### The problem
Please give back each line of the listing, unchanged in every word.

### Information given

————————

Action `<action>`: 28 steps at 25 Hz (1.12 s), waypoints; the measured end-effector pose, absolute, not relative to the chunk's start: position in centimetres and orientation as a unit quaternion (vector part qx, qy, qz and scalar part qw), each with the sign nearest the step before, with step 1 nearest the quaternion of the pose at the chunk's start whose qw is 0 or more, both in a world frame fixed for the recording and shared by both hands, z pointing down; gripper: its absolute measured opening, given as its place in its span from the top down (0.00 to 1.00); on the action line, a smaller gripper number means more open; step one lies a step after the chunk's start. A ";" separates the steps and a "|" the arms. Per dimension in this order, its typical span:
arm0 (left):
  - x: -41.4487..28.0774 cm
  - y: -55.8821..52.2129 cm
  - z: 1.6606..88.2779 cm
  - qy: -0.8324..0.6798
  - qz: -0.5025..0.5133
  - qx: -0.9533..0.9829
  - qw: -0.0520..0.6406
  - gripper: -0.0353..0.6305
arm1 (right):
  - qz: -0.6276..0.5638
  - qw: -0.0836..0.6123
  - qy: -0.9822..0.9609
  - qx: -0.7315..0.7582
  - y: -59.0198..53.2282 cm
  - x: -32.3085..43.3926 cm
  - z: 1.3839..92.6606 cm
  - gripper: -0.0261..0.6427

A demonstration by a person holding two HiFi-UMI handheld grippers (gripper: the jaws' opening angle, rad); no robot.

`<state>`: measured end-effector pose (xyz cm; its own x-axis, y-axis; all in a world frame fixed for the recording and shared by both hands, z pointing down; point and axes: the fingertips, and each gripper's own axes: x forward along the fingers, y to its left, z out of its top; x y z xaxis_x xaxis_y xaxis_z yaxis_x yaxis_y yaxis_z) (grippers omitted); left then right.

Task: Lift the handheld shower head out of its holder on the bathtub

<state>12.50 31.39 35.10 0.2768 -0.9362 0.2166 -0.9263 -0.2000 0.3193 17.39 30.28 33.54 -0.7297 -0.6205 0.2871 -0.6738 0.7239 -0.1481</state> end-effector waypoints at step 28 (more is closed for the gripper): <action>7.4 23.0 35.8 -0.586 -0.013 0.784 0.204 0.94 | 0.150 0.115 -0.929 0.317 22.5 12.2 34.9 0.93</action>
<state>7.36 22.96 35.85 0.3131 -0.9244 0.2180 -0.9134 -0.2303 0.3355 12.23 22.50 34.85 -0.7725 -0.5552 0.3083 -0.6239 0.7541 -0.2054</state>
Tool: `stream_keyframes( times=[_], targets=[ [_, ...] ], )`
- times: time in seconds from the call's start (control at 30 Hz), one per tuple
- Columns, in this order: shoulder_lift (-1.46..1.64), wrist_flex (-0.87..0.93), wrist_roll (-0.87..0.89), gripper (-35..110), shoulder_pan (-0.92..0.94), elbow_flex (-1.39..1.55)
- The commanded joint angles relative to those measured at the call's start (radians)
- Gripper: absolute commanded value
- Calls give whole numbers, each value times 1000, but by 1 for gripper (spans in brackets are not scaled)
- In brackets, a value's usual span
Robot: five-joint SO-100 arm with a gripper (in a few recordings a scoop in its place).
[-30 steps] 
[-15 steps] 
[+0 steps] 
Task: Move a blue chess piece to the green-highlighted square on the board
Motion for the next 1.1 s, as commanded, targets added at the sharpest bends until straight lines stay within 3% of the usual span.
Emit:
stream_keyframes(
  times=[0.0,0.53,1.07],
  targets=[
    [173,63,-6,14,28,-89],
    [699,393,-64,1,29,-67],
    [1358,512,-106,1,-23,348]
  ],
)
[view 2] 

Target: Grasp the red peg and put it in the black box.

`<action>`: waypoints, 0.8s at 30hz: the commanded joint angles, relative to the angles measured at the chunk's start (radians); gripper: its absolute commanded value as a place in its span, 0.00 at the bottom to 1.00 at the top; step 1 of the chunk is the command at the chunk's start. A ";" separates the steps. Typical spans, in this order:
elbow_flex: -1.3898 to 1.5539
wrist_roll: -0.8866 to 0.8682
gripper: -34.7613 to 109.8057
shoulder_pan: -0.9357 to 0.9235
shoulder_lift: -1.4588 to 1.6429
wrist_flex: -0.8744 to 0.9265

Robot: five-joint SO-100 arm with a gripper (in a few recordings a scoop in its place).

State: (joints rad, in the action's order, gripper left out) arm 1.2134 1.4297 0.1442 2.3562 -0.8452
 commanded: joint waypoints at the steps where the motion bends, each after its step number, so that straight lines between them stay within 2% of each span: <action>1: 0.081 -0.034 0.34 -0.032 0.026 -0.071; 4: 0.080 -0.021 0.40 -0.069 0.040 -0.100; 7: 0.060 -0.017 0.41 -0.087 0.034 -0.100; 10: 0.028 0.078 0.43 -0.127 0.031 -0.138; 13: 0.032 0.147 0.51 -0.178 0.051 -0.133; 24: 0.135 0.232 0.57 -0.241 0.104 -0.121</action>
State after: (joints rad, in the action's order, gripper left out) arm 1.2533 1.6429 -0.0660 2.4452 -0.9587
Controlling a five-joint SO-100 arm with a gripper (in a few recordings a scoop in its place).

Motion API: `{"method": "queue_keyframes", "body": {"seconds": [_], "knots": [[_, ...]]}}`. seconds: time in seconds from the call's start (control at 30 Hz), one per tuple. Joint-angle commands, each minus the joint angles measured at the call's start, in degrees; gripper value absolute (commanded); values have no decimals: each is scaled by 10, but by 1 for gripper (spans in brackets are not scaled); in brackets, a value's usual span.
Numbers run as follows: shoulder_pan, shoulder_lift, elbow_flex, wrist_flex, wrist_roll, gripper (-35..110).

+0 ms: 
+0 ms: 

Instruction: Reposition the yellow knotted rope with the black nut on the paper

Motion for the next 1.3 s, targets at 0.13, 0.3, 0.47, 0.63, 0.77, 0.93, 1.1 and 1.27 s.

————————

### Solution to this task
Action `<action>`: 28 steps at 25 Hz (1.12 s), waypoints; the measured end-effector pose, absolute, not relative to the chunk's start: position in centimetres and orientation as a unit quaternion (vector part qx, qy, qz and scalar part qw), each with the sign nearest the step before, with step 1 nearest the quaternion of the pose at the chunk's start whose qw is 0 or more, both in a world frame fixed for the recording and shared by both hands, z pointing down; gripper: its absolute measured opening, given as its place in its span from the top down (0.00 to 1.00); on the action line, a smaller gripper number means more open; step one lies a step after the chunk's start. A ";" separates the steps and a "|" the arms. Per dimension in this order, its typical span:
arm0 (left):
  - x: -41.4487..28.0774 cm
  - y: -55.8821..52.2129 cm
  - z: 1.6606..88.2779 cm
  - qy: -0.8324..0.6798
  - qz: -0.5025..0.5133
  - qx: -0.9533..0.9829
  - qw: -0.0520..0.6406
  - gripper: -0.0353..0.6305
arm1 (right):
  - qz: -0.6276..0.5638
  - qw: -0.0836..0.6123
  - qy: -0.9822..0.9609
  - qx: -0.7315..0.7582
  - y: -59.0198..53.2282 cm
  - x: -32.3085..43.3926 cm
  - z: 1.3839..92.6606 cm
  - gripper: -0.0261..0.6427

A demonstration by a person holding two HiFi-UMI handheld grippers (gripper: the jaws' opening angle, rad); no robot.

`<state>`: measured end-effector pose (xyz cm; its own x-axis, y-axis; all in a world frame fixed for the recording and shared by both hands, z pointing down; point and axes: the fingertips, and each gripper's own axes: x forward along the fingers, y to its left, z out of its top; x y z xaxis_x xaxis_y xaxis_z yaxis_x yaxis_y yaxis_z) (grippers omitted); left then right.

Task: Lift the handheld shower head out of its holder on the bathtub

<state>12.50 31.39 35.10 0.2768 -0.9362 0.2166 -0.9263 -0.2000 0.3193 17.39 30.28 33.54 -0.7297 -0.6205 0.2871 -0.6738 0.7239 -0.1481</state> end-effector waypoints at step 28 (more is closed for the gripper): <action>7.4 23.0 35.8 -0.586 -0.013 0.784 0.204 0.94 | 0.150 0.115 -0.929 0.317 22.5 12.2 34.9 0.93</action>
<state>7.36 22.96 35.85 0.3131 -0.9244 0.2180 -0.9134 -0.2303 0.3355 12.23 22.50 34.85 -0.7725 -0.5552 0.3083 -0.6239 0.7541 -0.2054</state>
Tool: `stream_keyframes( times=[_], targets=[ [_, ...] ], )`
- times: time in seconds from the call's start (control at 30 Hz), one per tuple
- Columns, in this order: shoulder_lift (-1.46..1.64), wrist_flex (-0.87..0.93), wrist_roll (-0.87..0.89), gripper (-35..110), shoulder_pan (-0.92..0.94), elbow_flex (-1.39..1.55)
- The commanded joint angles relative to those measured at the call's start (radians)
- Gripper: absolute commanded value
- Calls give whole numbers, each value times 1000, but by 1 for gripper (spans in brackets are not scaled)
- In brackets, a value's usual span
Robot: five-joint SO-100 arm with a gripper (in a few recordings a scoop in its place).
[-30 steps] 
[-15 steps] 
[+0 steps] 
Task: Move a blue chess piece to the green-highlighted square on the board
Motion for the next 1.1 s, as commanded, targets added at the sharpest bends until straight lines stay within 3% of the usual span.
Emit:
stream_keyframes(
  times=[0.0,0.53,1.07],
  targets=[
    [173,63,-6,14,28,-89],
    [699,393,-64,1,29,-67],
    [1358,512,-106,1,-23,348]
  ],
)
[view 2] 

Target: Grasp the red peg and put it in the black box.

`<action>`: waypoints, 0.8s at 30hz: the commanded joint angles, relative to the angles measured at the chunk's start (radians); gripper: its absolute commanded value as a place in its span, 0.00 at the bottom to 1.00 at the top; step 1 of the chunk is the command at the chunk's start. A ";" separates the steps. Typical spans, in this order:
elbow_flex: -1.3898 to 1.5539
wrist_roll: -0.8866 to 0.8682
gripper: -34.7613 to 109.8057
shoulder_pan: -0.9357 to 0.9235
shoulder_lift: -1.4588 to 1.6429
wrist_flex: -0.8744 to 0.9265

Robot: five-joint SO-100 arm with a gripper (in a few recordings a scoop in its place).

State: (joints rad, in the action's order, gripper left out) arm 1.2134 1.4297 0.1442 2.3562 -0.8452
 commanded: joint waypoints at the steps where the motion bends, each after its step number, so that straight lines between them stay within 2% of each span: <action>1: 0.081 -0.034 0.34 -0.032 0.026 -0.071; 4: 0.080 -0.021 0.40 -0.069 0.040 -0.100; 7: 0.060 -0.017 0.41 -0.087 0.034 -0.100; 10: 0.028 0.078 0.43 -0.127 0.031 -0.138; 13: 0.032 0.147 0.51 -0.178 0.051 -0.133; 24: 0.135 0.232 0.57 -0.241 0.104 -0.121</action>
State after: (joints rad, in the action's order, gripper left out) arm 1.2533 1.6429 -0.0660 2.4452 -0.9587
Controlling a five-joint SO-100 arm with a gripper (in a few recordings a scoop in its place).

Motion API: `{"method": "queue_keyframes", "body": {"seconds": [_], "knots": [[_, ...]]}}`. seconds: time in seconds from the call's start (control at 30 Hz), one per tuple. Joint-angle commands, each minus the joint angles measured at the call's start, in degrees; gripper value absolute (commanded); values have no decimals: each is scaled by 10, but by 1 for gripper (spans in brackets are not scaled); in brackets, a value's usual span.
Numbers run as follows: shoulder_pan, shoulder_lift, elbow_flex, wrist_flex, wrist_roll, gripper (-35..110).

+0 ms: 
+0 ms: 

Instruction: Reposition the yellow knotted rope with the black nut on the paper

Motion for the next 1.3 s, targets at 0.13, 0.3, 0.47, 0.63, 0.77, 0.93, 1.1 and 1.27 s.

The output is finished, and nothing else is needed.